Giuseppe Mazzini

Giuseppe Mazzini

Se imparare dal passato aiuta (o almeno dovrebbe…) a capire meglio il presente e ad evitare errori futuri, chissà che una più approfondita conoscenza della vita, del pensiero e dell’azione degli uomini politici di ieri, non ci conduca a sceglierci meglio i rappresentanti di domani…

Per adesso purtroppo, poiché da questo punto di vista in Italia siamo messi male, molto male, non resta che consolarci con i grandi personaggi di un’epoca trascorsa neanche troppo tempo fa, sebbene l’abissale differenza di slancio ideale e di capacità pratica che li distingue, faccia apparire la classe dirigente attuale distante anni luce da quella che fu artefice dell’Unità del Paese soltanto un secolo e mezzo fa.

L’articolo seguente, che scrissi per notizie.it, raccoglie le informazioni biografiche essenziali su Giuseppe Mazzini, un uomo il cui operato non fu esente da critiche, anche pesanti, ma che rappresenta indiscutibilmente una delle personalità cardine della nostra storia politica ottocentesca.

 

 

Giuseppe Mazzini in prigione a Savona riceve la visita del padre

Giuseppe Mazzini in prigione a Savona riceve la visita del padre

Giuseppe Mazzini nacque a Genova nel 1805 da famiglia borghese: il padre Giacomo era un medico di idee politiche filo-giacobine, la madre Maria Drago era una donna profondamente religiosa che contribuì non poco alla formazione umana ed etica del figlio, improntata a un rigido rigorismo morale e intellettuale.

Come molti altri giovani coetanei di idee fortemente patriottiche, Mazzini si iscrisse alla Carboneria; tuttavia, l’esperienza si rivelò per lui del tutto deludente, soprattutto perché non trovò all’interno dell’organizzazione un programma realmente soddisfacente e attuabile, difettando, in base alla sua opinione, di ampio e condivisibile respiro nazionale.

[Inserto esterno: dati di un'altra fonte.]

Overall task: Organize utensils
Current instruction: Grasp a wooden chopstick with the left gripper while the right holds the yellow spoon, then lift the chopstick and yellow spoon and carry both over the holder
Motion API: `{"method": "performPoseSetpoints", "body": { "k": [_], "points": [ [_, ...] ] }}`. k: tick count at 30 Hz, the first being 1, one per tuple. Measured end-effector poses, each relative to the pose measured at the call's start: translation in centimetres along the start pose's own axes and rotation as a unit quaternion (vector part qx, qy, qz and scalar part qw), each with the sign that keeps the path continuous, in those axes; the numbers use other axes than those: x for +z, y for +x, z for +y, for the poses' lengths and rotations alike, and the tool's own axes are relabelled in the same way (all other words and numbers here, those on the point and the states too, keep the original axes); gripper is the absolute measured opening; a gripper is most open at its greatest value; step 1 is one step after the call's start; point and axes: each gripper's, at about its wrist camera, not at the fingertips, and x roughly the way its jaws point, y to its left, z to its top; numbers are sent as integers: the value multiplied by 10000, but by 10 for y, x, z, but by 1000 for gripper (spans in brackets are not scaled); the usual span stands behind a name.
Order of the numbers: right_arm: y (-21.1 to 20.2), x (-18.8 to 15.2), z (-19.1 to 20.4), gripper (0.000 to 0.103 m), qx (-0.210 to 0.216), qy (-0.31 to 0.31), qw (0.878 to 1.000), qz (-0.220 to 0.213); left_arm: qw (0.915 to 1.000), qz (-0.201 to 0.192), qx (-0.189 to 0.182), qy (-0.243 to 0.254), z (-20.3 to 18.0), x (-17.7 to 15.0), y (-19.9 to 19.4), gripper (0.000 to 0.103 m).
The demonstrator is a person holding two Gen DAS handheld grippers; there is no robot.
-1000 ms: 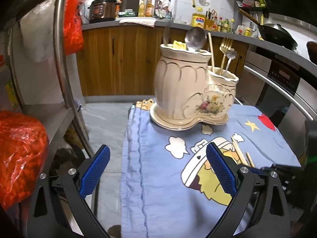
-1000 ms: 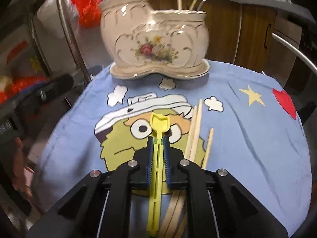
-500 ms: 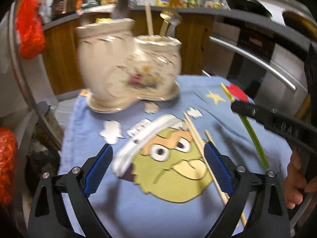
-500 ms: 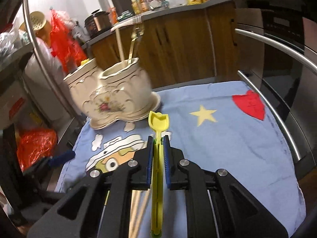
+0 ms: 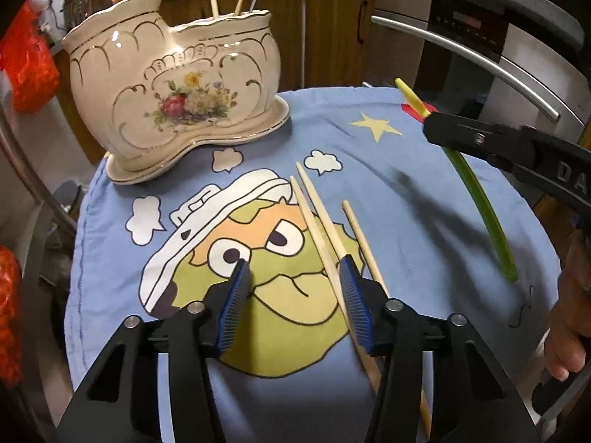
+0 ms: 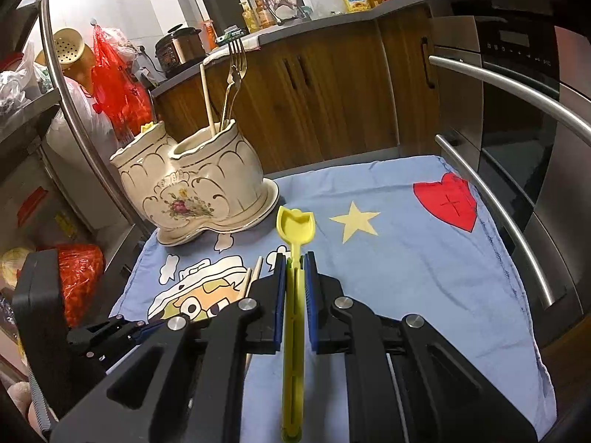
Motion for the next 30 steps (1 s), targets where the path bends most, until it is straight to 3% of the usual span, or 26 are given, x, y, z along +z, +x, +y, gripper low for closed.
{"method": "performPoseSetpoints", "body": {
  "k": [6,11,13,21,30],
  "points": [
    [0,-1,0,10,62,-6,10000,32,9995,27,279,146,-8,12,10,38],
    [0,-1,0,10,71,-37,10000,29,9991,61,241,345,-16,19,15,11],
    [0,-1,-2,10,56,-36,10000,34,9988,24,246,411,-17,20,17,7],
    [0,-1,-8,10,154,73,9999,-1,9996,-254,-140,37,8,18,1,6],
    [5,-1,4,10,294,20,9996,-22,9895,-1314,-501,-349,52,20,-67,6]
  ]
}}
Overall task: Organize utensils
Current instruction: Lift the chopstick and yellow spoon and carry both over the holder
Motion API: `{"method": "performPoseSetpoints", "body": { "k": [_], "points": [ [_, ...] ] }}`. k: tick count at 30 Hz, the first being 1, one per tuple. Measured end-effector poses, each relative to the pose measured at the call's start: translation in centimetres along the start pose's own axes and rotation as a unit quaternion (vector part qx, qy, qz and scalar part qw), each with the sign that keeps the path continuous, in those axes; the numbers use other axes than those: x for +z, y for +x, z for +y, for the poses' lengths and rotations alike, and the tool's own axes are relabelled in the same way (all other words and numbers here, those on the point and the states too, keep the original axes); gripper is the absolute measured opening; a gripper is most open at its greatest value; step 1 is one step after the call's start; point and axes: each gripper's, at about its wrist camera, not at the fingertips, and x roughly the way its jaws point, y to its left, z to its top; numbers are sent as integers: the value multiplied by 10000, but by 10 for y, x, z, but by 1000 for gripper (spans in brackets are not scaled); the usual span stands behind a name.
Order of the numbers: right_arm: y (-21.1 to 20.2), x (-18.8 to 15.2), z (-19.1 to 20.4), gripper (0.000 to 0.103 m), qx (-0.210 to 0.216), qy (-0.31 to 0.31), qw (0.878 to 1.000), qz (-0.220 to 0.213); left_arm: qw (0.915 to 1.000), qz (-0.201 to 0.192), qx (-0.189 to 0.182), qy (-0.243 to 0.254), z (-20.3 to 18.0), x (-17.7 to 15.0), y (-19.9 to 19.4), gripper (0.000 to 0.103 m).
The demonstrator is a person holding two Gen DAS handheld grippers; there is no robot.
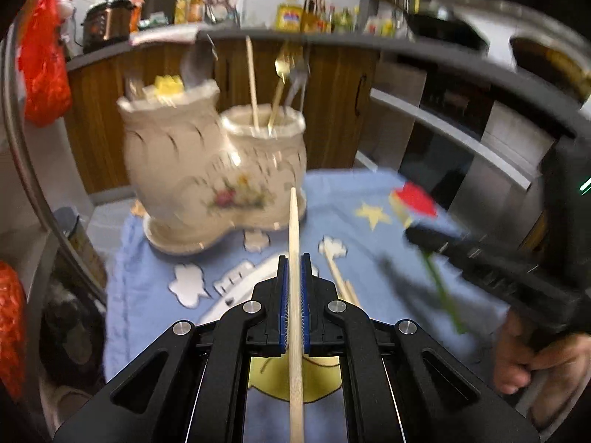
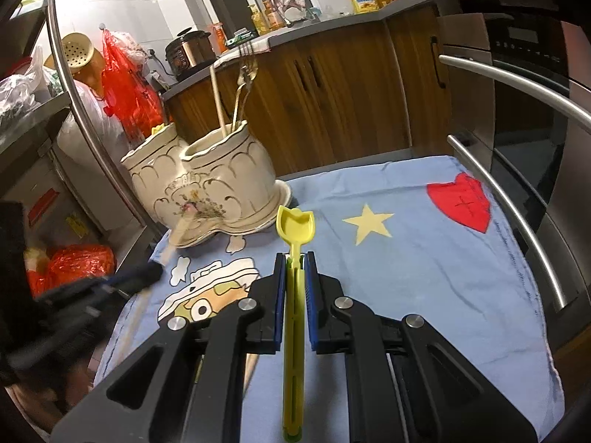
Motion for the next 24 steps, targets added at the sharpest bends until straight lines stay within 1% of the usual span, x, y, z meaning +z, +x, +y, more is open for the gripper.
{"method": "performPoseSetpoints", "body": {
  "k": [4,6,9,11,12,15,17,21,24],
  "points": [
    [7,4,10,10,99,-19,9999,50,9995,-315,-33,-63,15,12,-25,6],
    [8,13,16,10,173,-38,9998,3,9990,-443,-50,-71,22,24,-34,6],
    [8,35,28,10,201,-216,9994,-193,9969,-789,-30,-10,35,51,-49,6],
    [9,57,37,10,173,-392,9983,-390,9949,-1006,7,49,38,72,-49,6],
    [10,67,41,10,176,-455,9976,-488,9940,-1089,30,67,40,77,-52,6],
    [15,96,48,10,180,-563,9953,-763,9902,-1396,63,50,52,106,-49,6],
    [20,112,50,10,242,-562,9942,-881,9880,-1542,61,-68,62,126,-41,6],
    [41,140,57,10,407,-523,9927,-1012,9855,-1671,42,-284,80,147,-24,6],
    [54,151,64,10,552,-543,9903,-1155,9803,-1949,99,-316,87,159,-14,6]
  ]
}}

Nel 1830 giunse l’arresto e la reclusione nella fortezza di Savona; l’esperienza, sebbene dura dal punto di vista umano, si rivelò utile e anzi fondamentale per la maturazione del suo pensiero politico, che dopo lunga e ponderata riflessione, anche facendo tesoro del proprio vissuto e della generale situazione italiana, decise di improntare all’azione e alla lotta aperte, senza segreti e nascondimenti di alcun genere.

Quando Mazzini, assolto per insufficienza di prove, fu posto di fronte alla scelta tra domicilio coatto ed esilio, optò per la seconda alternativa e si trasferì a Marsiglia, dove iniziò in modo sistematico la sua opera di propaganda ed educazione politica.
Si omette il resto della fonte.